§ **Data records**
■ ■ ■ ■

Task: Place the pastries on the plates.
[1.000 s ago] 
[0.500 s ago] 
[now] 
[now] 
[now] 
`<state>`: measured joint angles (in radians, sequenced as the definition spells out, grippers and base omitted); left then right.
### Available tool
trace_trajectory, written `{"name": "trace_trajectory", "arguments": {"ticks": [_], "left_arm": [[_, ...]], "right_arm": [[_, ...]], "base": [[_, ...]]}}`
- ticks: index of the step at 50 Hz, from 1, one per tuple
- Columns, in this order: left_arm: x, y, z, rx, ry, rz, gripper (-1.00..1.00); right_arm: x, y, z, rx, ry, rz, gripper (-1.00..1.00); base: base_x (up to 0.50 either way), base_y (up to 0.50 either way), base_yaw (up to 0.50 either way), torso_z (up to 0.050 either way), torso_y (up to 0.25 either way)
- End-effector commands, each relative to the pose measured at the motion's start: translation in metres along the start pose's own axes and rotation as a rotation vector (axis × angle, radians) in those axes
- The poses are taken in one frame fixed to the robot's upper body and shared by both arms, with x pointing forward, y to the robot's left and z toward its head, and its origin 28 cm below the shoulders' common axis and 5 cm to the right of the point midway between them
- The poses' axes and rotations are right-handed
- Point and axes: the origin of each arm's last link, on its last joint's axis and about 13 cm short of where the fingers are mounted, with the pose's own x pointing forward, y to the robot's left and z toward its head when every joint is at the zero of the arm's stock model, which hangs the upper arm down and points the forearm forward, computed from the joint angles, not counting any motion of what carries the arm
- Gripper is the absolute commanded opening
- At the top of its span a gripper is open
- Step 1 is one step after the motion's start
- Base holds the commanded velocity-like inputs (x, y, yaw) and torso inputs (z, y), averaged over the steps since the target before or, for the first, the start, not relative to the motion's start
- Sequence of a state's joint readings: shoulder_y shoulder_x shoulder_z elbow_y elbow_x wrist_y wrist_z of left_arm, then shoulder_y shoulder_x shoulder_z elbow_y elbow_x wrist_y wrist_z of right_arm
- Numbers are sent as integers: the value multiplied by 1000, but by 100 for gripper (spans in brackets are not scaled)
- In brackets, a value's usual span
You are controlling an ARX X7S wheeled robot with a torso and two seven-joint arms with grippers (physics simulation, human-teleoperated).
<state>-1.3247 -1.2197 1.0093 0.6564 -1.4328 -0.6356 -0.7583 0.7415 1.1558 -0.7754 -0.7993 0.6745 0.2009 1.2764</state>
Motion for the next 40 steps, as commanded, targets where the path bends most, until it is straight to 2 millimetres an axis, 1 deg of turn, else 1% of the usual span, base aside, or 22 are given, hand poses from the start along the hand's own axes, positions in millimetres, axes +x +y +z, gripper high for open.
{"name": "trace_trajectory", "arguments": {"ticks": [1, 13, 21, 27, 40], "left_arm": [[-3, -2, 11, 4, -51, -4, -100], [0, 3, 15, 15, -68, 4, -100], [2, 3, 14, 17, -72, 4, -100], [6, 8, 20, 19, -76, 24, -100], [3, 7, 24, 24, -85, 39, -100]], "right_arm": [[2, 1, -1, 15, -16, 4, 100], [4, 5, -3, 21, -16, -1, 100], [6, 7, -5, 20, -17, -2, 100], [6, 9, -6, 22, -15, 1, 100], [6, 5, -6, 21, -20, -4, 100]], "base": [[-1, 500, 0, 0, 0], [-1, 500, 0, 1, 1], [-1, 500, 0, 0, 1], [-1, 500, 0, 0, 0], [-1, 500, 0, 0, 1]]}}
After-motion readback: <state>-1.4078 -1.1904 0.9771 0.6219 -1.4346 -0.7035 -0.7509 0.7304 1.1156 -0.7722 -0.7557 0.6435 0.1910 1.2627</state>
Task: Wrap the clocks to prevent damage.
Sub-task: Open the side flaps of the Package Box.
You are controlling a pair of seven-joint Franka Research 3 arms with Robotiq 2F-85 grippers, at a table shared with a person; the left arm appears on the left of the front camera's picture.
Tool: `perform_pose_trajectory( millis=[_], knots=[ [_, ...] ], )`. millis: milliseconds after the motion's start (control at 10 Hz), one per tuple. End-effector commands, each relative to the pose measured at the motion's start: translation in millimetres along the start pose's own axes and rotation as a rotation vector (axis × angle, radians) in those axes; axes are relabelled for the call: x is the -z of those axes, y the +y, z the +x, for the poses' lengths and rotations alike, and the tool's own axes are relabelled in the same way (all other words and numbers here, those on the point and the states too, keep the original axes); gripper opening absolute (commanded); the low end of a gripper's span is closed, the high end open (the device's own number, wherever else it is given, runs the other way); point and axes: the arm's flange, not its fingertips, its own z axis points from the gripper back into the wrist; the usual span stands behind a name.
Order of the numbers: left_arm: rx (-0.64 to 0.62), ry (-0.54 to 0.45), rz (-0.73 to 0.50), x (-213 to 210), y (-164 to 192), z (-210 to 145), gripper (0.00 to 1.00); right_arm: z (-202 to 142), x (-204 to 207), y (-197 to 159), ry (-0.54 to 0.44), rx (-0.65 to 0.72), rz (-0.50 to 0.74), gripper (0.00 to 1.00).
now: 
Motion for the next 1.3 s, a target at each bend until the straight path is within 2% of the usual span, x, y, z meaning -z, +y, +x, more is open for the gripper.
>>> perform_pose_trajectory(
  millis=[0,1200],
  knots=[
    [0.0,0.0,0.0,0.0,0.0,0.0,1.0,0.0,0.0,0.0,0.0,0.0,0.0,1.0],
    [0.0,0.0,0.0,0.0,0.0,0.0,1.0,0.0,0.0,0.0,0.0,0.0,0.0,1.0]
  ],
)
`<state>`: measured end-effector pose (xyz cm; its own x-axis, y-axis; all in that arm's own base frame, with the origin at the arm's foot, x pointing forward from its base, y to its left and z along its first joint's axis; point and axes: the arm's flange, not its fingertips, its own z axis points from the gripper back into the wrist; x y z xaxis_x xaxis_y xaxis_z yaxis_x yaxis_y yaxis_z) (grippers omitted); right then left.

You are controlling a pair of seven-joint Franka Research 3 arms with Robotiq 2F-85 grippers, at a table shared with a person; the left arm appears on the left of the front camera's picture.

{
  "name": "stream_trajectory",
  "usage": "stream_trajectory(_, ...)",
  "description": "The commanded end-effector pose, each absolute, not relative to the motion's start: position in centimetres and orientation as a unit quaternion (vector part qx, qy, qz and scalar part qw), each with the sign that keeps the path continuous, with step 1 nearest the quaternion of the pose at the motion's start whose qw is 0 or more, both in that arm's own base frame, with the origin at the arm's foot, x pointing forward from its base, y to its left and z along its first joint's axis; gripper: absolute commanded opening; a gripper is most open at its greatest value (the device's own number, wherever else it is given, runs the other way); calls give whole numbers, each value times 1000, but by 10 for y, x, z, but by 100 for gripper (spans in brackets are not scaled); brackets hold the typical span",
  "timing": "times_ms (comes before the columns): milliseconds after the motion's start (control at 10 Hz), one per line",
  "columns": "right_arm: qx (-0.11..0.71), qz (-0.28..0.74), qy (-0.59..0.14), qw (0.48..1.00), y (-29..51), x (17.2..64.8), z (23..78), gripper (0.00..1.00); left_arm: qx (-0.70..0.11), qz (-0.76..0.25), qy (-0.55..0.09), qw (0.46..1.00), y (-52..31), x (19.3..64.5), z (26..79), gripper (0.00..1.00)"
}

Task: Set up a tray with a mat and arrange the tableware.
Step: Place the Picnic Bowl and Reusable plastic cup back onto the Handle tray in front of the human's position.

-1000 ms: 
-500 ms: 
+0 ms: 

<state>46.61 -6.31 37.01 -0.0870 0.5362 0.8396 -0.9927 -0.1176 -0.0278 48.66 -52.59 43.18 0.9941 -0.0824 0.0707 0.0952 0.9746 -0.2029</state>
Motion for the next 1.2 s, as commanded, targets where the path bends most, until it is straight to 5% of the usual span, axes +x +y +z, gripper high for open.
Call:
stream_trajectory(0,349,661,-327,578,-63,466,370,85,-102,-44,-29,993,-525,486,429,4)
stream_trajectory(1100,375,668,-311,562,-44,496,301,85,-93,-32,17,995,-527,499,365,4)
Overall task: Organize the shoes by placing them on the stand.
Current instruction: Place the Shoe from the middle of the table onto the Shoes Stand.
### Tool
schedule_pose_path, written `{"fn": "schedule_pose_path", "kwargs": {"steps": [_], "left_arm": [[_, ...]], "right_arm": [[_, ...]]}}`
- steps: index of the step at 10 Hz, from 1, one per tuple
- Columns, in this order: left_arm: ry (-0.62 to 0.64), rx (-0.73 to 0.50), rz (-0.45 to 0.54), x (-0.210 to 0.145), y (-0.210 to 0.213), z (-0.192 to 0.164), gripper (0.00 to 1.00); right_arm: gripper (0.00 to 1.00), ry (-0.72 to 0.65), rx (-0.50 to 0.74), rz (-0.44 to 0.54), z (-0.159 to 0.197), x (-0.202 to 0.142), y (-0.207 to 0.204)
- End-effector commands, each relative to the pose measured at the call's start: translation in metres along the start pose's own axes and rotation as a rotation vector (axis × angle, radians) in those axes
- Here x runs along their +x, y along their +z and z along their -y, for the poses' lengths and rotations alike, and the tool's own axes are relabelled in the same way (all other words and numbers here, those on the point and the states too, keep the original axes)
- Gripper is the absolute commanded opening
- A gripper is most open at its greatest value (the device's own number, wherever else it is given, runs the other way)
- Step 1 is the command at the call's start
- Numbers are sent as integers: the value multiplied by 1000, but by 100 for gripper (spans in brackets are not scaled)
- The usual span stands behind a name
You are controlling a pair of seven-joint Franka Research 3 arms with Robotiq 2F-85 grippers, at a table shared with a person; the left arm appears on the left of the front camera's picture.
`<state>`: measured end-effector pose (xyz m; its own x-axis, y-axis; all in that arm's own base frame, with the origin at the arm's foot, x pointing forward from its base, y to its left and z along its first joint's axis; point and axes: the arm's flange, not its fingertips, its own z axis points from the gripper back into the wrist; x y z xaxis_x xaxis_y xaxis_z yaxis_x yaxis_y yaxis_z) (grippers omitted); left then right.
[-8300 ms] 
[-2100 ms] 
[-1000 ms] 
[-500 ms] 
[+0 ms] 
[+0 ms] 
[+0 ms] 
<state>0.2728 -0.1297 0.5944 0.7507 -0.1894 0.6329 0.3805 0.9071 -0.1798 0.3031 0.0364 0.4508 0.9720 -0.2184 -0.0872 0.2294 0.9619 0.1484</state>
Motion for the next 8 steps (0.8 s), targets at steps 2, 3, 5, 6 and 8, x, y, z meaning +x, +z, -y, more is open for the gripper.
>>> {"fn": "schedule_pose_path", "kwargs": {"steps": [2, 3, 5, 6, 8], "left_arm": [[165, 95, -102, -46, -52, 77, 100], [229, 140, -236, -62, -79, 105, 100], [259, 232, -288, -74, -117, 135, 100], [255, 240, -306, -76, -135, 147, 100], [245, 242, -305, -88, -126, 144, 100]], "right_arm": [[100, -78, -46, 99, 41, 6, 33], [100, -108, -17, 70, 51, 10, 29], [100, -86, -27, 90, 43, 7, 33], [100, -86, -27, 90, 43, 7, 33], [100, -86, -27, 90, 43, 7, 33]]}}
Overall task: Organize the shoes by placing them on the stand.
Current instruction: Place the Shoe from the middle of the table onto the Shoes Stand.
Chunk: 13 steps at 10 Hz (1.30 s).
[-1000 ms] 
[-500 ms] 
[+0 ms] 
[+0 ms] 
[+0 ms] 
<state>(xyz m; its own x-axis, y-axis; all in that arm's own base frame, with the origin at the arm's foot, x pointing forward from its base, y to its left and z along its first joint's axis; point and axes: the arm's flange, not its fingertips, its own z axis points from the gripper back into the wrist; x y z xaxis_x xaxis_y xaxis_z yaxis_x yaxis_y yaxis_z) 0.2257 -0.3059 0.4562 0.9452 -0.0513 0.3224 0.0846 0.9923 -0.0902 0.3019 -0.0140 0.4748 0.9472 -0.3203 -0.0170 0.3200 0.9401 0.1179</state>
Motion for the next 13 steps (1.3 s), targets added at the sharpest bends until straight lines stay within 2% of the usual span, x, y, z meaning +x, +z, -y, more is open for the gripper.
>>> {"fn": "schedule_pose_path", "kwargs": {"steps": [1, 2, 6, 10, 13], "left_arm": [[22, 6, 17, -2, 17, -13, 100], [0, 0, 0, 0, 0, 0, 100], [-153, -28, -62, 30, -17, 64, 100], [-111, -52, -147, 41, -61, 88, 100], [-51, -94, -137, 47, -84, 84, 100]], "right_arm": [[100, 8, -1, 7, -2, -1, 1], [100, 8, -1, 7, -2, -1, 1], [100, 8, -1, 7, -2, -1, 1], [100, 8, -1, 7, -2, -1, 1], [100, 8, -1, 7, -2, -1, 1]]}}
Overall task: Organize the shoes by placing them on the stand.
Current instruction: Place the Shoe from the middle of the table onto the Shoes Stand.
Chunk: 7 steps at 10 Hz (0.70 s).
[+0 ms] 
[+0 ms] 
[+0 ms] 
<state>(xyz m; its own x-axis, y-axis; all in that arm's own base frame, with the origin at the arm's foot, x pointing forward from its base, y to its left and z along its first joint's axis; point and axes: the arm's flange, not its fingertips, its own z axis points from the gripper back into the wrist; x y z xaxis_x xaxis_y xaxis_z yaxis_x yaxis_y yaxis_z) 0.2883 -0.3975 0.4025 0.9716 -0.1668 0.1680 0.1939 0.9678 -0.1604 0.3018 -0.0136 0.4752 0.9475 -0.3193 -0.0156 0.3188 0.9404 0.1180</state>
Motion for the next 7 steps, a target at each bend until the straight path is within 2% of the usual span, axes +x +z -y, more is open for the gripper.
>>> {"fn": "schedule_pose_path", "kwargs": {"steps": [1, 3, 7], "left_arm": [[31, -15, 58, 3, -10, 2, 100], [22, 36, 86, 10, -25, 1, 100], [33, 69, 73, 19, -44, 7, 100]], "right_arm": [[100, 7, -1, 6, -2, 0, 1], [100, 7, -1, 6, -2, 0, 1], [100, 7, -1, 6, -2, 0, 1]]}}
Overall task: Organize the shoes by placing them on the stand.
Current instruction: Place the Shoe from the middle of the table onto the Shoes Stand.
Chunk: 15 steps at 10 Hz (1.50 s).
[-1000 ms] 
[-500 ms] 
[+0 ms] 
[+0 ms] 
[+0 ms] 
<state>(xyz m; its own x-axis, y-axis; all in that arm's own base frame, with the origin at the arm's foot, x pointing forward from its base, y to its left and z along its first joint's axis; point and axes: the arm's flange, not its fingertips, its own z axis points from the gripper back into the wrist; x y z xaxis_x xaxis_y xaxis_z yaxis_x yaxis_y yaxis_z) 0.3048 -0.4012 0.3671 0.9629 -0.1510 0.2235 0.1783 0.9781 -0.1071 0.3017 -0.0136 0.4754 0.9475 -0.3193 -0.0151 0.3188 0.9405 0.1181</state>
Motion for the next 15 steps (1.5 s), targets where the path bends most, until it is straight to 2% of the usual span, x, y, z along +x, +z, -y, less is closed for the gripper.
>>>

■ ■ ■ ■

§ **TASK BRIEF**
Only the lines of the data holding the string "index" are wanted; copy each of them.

§ **WRITTEN RESPONSE**
- ticks: index of the step at 50 Hz, from 1, one per tuple
- steps: index of the step at 10 Hz, from 1, one per tuple

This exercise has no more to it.